**Your task:** Please copy the lines below, exactly as they are, from the one with "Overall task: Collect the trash" through the one with "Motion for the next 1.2", and leave out the pictures.

[Data items]
[Start of section]
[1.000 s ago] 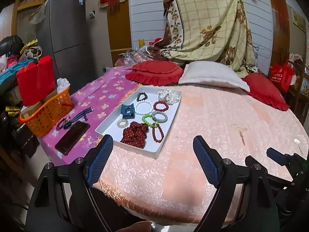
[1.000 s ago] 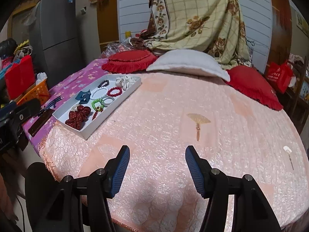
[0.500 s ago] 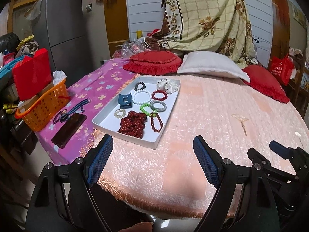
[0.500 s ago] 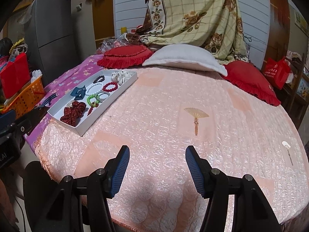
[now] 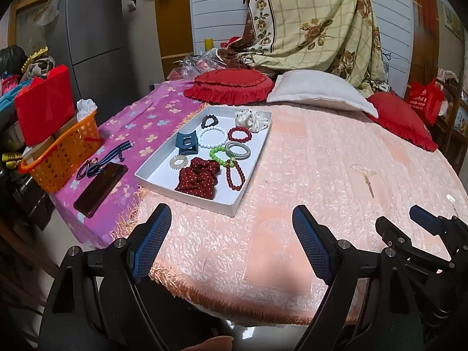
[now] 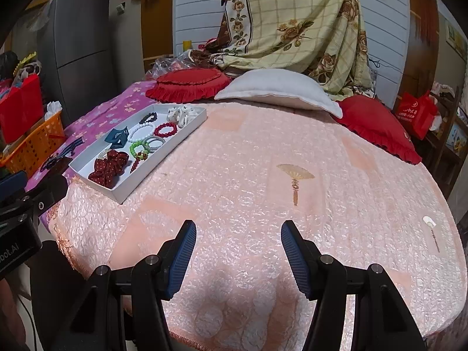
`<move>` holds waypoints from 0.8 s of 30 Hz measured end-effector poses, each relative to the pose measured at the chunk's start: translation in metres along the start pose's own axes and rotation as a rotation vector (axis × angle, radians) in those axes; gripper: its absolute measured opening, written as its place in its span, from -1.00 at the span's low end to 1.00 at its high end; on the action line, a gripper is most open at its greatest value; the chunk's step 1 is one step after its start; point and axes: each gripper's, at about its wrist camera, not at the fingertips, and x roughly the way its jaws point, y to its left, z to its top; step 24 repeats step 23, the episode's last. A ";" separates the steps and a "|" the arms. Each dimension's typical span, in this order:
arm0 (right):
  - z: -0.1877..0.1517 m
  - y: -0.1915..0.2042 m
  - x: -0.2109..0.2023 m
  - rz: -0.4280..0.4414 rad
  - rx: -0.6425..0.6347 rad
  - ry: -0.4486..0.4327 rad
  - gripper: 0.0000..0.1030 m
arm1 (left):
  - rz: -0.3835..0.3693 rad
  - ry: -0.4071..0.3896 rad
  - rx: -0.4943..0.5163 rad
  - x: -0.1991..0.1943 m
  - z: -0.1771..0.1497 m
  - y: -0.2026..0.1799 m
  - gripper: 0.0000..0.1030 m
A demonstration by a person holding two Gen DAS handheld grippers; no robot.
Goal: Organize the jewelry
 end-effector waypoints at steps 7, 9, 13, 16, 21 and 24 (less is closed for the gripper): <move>-0.002 0.006 0.002 -0.002 -0.015 0.008 0.13 | -0.010 0.018 -0.012 0.005 -0.006 0.003 0.65; -0.003 0.008 0.002 -0.005 -0.020 0.009 0.13 | -0.013 0.023 -0.016 0.008 -0.007 0.005 0.65; -0.004 0.013 0.004 -0.006 -0.028 0.015 0.14 | -0.020 0.042 -0.028 0.013 -0.010 0.009 0.65; -0.005 0.018 0.007 -0.002 -0.038 0.026 0.14 | -0.023 0.048 -0.034 0.016 -0.010 0.013 0.65; -0.007 0.024 0.012 0.007 -0.049 0.045 0.14 | -0.011 0.036 -0.049 0.017 -0.007 0.019 0.65; -0.008 0.023 0.015 0.012 -0.044 0.052 0.14 | -0.015 0.039 -0.048 0.019 -0.005 0.020 0.65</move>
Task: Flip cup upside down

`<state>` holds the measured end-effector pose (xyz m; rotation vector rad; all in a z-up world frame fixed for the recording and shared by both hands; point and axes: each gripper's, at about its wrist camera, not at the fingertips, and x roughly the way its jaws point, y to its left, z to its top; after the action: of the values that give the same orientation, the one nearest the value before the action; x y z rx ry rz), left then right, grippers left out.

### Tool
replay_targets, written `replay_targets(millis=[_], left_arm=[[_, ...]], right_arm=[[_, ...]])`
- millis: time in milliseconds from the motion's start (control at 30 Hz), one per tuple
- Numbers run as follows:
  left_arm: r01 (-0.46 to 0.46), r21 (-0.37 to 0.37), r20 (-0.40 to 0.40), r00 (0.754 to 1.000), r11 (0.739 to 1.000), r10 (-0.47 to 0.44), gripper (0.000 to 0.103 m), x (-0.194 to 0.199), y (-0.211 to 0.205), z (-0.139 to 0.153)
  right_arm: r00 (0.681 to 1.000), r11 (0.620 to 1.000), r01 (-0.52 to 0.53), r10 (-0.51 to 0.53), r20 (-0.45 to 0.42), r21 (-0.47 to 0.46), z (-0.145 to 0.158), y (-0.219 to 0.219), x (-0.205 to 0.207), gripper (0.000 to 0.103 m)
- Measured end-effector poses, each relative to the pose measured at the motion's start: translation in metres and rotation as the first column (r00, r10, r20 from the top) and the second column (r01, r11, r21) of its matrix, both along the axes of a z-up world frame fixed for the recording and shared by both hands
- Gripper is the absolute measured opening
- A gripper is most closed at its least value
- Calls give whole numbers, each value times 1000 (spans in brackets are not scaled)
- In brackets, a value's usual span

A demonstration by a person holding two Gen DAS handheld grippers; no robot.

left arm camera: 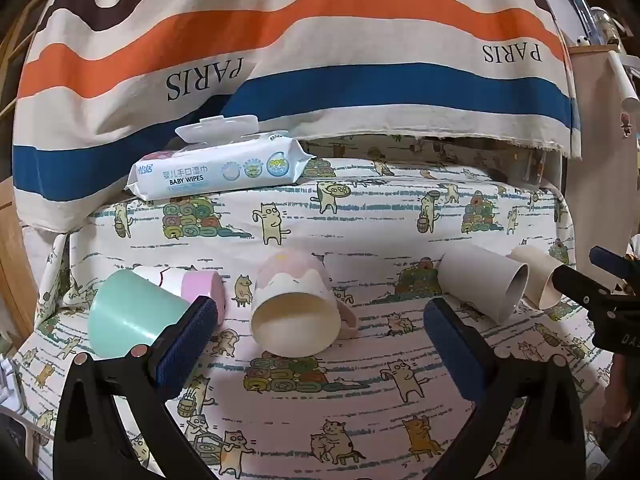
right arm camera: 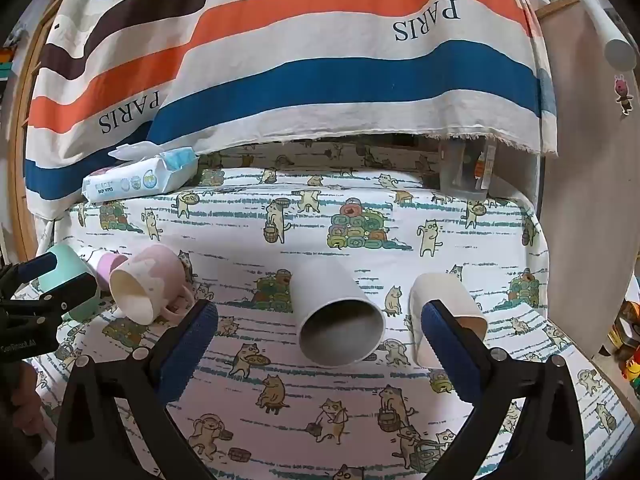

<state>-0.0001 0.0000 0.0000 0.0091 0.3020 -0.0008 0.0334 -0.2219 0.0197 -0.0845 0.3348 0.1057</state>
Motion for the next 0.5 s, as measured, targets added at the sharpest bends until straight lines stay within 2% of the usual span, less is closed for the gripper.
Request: replay_targets(millis=[500], left_arm=[[0, -5, -1, 1000, 1000, 0, 102, 0, 0, 0]], right_arm=[[1000, 1000, -15, 16, -18, 15, 0, -1, 2, 102]])
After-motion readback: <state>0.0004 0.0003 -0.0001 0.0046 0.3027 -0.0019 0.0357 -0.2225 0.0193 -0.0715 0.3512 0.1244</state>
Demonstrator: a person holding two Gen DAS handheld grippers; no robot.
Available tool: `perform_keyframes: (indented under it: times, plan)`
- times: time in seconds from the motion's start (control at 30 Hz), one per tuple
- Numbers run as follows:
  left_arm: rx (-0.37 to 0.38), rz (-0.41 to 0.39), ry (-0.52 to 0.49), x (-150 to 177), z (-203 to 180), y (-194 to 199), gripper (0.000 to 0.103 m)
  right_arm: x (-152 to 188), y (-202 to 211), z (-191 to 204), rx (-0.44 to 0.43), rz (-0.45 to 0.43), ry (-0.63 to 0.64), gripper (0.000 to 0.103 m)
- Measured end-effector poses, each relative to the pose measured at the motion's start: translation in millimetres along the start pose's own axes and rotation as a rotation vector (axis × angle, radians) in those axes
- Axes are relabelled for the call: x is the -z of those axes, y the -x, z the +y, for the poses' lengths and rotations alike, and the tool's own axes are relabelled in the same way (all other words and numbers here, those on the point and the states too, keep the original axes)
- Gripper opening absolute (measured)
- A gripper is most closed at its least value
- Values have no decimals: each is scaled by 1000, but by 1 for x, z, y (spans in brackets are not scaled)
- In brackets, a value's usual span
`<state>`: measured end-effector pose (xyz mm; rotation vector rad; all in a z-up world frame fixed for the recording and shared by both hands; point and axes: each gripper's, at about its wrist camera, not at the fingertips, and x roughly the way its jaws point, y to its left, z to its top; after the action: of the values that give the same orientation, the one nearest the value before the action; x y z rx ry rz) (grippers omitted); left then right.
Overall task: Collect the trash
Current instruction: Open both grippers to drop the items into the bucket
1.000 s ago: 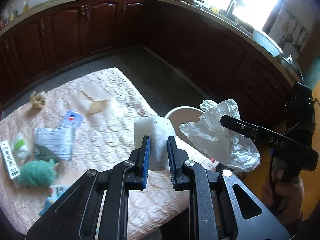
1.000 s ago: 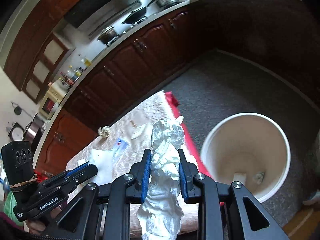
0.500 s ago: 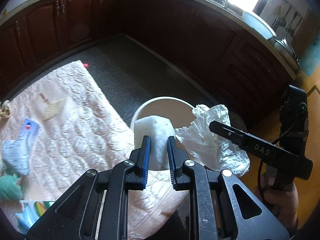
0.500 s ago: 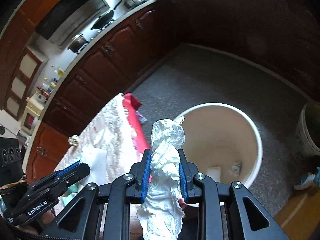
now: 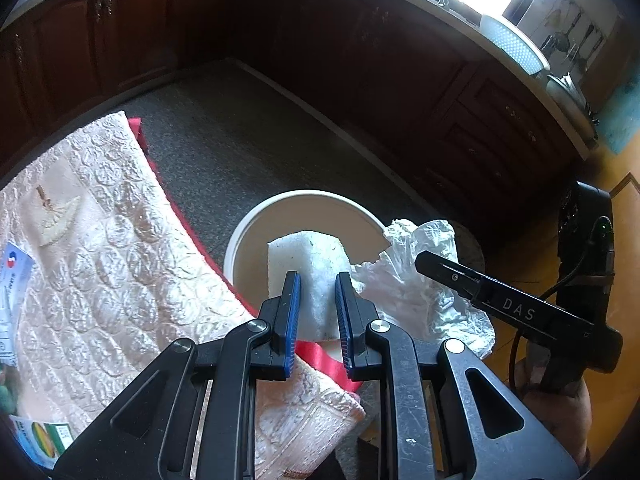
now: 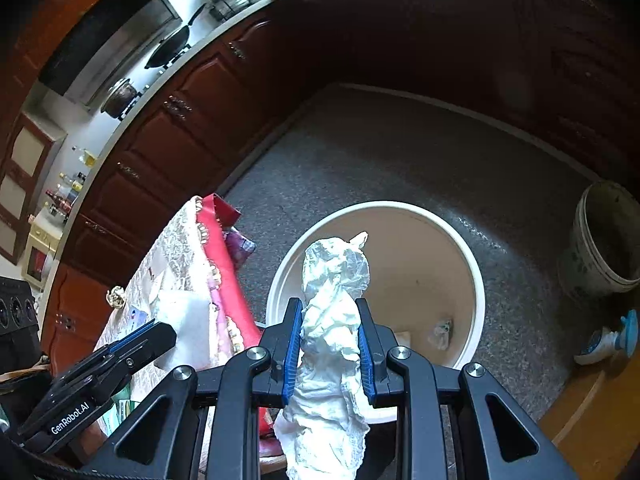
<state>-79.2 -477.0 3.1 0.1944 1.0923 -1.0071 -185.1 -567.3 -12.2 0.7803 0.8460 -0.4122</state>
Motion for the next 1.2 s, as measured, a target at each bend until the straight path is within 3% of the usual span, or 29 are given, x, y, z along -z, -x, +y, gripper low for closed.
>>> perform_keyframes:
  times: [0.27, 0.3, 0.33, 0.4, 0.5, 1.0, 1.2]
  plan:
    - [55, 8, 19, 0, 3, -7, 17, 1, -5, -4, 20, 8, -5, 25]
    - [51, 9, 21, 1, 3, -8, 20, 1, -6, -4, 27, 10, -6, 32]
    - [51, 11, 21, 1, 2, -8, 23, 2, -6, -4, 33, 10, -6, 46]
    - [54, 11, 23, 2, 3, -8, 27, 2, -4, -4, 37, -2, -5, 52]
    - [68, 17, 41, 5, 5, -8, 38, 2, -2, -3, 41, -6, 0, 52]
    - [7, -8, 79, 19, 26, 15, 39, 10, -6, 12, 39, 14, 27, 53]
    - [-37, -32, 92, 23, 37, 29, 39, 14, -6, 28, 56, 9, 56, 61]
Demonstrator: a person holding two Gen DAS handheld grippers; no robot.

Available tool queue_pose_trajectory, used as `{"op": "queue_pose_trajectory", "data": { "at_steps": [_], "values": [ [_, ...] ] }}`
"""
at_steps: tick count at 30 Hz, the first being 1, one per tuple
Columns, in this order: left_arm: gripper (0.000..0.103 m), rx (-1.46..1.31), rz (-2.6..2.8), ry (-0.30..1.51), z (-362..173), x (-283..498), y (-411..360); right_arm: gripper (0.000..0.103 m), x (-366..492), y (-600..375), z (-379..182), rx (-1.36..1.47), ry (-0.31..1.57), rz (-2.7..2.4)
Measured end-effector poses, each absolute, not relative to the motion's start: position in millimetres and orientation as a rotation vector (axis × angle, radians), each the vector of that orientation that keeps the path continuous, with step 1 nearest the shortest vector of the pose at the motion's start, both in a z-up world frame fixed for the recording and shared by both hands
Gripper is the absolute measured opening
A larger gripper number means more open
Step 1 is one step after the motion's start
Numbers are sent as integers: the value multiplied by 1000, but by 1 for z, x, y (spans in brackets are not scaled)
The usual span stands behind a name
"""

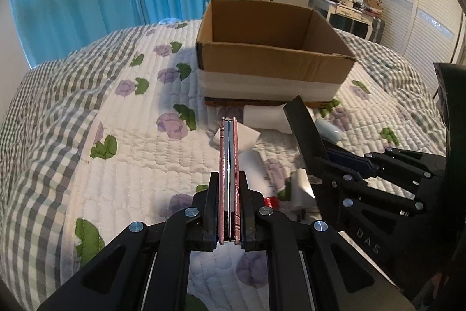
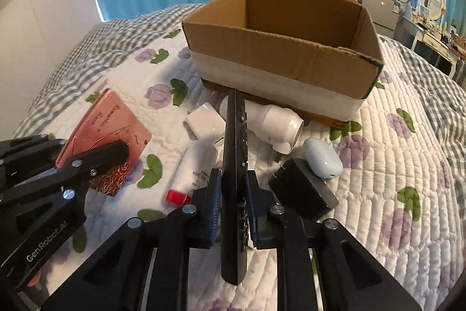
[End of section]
**Result of the exercise:**
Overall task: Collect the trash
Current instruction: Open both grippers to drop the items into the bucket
1.000 s ago: 
1.000 s ago: 
0.500 s ago: 
0.500 s ago: 
now: 
now: 
<state>-79.2 -477.0 3.1 0.1944 1.0923 -1.0071 -185.1 -567.3 -12.2 0.7803 0.8460 -0.4122</state>
Motion for the next 1.2 s, as measured, a target at each bend until the straight path is within 3% of the usual span, or 29 are given, x, y, z along -z, -x, +y, gripper low for closed.

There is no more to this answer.